| What to work on |
The lines below starting at the line containing "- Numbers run" and ending at the line containing "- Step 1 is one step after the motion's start" are to be repeated exactly, with both ends kept and nothing else added.

| Source data |
'''
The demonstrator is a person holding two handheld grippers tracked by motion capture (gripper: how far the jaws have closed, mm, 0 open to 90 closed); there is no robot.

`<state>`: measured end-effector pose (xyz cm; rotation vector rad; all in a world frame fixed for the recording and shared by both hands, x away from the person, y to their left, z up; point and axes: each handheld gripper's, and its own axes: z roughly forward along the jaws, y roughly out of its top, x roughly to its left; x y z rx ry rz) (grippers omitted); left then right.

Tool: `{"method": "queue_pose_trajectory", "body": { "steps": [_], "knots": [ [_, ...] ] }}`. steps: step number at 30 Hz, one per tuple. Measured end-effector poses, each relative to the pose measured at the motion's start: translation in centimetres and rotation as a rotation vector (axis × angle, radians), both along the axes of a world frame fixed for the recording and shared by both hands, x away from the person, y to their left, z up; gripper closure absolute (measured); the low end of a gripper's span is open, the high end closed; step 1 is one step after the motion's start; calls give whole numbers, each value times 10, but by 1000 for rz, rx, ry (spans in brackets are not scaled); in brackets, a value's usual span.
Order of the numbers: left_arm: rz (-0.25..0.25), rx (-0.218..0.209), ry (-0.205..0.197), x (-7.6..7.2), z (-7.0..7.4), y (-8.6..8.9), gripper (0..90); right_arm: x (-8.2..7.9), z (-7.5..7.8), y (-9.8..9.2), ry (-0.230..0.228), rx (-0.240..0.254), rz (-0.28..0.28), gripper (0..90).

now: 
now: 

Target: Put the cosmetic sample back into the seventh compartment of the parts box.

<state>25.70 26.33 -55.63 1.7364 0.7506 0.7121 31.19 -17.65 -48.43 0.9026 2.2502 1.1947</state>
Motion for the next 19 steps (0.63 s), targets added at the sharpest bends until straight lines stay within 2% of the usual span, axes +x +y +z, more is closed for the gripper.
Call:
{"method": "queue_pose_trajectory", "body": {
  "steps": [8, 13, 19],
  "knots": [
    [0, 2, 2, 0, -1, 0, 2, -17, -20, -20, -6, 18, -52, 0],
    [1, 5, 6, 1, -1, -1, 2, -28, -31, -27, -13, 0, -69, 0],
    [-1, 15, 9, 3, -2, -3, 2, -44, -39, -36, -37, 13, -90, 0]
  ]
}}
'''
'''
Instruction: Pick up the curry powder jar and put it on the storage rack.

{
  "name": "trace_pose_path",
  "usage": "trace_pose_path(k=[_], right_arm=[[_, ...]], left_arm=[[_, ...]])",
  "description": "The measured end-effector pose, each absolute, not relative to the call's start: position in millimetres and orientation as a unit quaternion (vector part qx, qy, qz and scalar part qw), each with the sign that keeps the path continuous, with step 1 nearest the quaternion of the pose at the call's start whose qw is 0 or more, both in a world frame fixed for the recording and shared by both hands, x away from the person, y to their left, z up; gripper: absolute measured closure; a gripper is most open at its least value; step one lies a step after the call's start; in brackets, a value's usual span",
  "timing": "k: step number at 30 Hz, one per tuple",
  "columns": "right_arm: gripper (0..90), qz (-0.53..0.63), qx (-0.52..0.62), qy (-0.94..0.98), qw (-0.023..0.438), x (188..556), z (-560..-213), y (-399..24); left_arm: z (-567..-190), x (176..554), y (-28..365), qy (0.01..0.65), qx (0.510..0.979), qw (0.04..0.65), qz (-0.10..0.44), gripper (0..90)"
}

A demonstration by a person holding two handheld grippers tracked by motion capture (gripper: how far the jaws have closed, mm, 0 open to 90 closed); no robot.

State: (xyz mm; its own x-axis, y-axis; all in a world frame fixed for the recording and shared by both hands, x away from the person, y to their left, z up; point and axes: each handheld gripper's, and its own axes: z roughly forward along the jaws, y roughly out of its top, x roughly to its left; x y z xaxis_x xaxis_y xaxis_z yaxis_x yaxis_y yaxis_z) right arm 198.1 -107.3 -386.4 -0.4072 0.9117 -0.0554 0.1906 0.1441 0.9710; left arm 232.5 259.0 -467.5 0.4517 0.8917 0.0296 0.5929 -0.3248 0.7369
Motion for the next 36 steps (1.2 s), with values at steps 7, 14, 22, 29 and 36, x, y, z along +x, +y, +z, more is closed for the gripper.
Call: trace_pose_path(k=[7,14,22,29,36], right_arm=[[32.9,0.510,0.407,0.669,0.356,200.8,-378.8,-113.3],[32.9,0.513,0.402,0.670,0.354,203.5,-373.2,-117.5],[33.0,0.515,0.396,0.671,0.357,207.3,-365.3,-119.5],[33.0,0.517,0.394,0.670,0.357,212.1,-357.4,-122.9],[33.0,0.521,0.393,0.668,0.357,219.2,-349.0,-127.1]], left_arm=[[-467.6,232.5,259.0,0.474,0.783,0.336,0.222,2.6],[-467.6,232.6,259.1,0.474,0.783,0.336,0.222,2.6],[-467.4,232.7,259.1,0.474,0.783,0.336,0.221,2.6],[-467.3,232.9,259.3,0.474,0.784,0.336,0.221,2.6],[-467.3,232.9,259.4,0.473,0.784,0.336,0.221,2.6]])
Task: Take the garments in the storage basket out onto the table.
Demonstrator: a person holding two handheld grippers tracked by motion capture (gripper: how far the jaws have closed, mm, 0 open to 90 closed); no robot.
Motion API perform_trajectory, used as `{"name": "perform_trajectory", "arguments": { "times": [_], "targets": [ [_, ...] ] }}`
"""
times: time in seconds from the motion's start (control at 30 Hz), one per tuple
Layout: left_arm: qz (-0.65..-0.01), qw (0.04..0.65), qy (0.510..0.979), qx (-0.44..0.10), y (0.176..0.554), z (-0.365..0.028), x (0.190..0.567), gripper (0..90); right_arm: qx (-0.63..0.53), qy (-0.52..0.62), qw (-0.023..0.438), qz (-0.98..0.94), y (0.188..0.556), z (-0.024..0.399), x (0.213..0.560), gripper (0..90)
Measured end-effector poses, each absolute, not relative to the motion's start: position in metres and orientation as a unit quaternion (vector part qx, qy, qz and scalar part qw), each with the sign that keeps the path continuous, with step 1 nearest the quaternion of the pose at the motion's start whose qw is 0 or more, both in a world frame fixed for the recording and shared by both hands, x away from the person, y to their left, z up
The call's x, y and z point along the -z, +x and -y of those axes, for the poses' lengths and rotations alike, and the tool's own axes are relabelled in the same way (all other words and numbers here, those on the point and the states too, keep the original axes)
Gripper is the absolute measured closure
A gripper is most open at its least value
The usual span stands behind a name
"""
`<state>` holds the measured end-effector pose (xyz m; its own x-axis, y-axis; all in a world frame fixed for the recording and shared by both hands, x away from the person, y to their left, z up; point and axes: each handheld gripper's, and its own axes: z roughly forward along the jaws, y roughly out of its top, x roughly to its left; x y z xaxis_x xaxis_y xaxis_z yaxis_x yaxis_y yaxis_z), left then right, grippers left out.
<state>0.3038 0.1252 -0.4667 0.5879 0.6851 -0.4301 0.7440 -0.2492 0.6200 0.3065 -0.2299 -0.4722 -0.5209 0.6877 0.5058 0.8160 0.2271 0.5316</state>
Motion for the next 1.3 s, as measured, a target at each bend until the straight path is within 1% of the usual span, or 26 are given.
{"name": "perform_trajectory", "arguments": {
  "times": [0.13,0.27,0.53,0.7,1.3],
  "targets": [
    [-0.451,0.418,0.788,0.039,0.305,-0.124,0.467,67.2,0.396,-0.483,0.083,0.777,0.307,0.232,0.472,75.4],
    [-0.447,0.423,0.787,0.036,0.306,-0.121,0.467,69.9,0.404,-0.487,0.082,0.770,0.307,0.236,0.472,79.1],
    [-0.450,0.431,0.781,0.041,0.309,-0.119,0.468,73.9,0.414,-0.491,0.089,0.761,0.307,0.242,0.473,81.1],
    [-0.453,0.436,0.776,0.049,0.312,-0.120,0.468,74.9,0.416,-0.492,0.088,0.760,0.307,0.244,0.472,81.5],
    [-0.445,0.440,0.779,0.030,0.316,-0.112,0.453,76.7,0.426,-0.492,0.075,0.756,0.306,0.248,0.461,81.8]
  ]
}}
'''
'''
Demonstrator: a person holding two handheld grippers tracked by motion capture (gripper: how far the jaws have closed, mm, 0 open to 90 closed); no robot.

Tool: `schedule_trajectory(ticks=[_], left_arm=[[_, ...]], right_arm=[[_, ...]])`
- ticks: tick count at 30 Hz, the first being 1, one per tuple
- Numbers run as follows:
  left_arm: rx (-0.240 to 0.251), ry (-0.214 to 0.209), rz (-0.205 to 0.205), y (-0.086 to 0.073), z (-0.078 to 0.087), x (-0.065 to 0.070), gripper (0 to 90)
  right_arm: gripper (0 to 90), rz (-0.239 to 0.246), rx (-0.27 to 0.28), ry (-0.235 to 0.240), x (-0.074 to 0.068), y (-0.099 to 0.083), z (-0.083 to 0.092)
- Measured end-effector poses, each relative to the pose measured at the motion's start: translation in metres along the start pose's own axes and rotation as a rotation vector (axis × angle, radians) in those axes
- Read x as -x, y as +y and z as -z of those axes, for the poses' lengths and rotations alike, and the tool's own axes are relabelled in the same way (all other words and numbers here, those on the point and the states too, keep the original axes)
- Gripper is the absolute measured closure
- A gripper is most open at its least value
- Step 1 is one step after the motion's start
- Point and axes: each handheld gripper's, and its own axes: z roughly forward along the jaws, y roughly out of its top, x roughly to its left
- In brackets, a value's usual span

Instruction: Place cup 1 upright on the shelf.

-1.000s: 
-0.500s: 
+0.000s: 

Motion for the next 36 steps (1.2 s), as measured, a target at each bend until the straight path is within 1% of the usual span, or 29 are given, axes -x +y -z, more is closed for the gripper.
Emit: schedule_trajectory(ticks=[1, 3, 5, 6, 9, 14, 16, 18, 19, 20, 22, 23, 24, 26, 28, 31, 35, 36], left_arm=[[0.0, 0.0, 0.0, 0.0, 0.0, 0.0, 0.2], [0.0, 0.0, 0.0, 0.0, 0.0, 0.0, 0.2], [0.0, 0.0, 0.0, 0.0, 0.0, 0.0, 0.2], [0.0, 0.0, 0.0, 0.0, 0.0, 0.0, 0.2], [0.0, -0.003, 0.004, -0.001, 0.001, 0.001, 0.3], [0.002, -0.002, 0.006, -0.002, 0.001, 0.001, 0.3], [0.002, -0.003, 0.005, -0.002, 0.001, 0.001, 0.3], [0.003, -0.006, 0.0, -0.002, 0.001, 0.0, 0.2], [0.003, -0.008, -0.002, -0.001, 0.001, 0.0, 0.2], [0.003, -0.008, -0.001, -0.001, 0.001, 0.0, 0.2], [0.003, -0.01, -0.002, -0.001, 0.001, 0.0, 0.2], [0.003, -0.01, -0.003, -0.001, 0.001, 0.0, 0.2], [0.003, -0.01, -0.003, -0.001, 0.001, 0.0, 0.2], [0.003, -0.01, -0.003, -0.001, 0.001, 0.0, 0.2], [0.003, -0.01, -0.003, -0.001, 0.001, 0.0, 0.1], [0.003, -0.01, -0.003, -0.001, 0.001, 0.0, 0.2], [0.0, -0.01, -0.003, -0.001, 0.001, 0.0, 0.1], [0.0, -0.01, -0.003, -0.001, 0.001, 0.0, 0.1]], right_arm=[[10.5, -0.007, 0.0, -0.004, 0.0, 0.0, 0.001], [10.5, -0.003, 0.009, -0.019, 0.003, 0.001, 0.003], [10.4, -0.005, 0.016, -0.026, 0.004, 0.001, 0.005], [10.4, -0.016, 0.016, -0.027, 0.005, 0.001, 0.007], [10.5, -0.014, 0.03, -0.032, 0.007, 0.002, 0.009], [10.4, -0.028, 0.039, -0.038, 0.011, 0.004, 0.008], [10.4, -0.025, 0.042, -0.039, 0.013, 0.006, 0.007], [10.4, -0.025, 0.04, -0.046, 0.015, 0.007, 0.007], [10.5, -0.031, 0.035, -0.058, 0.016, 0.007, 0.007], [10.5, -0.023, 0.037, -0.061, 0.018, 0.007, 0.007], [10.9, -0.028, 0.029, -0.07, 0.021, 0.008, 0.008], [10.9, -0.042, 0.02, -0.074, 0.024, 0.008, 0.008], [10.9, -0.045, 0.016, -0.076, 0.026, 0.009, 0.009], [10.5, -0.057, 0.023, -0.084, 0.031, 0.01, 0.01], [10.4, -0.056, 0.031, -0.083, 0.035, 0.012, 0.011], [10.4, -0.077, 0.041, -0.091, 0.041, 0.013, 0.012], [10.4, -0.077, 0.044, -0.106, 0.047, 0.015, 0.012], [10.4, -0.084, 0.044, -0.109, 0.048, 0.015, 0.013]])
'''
| Result of this exercise |
- Numbers run as follows:
  left_arm: rx (-0.240 to 0.251), ry (-0.214 to 0.209), rz (-0.205 to 0.205), y (-0.086 to 0.073), z (-0.078 to 0.087), x (-0.065 to 0.070), gripper (0 to 90)
  right_arm: gripper (0 to 90), rz (-0.239 to 0.246), rx (-0.27 to 0.28), ry (-0.235 to 0.240), x (-0.074 to 0.068), y (-0.099 to 0.083), z (-0.083 to 0.092)
- Measured end-effector poses, each relative to the pose measured at the motion's start: translation in metres along the start pose's own axes and rotation as a rotation vector (axis × angle, radians) in those axes
- Read x as -x, y as +y and z as -z of those axes, for the poses' lengths and rotations alike, and the tool's own axes are relabelled in the same way (all other words and numbers here, those on the point and the states too, keep the original axes)
- Gripper is the absolute measured closure
- A gripper is most open at its least value
- Step 1 is one step after the motion's start

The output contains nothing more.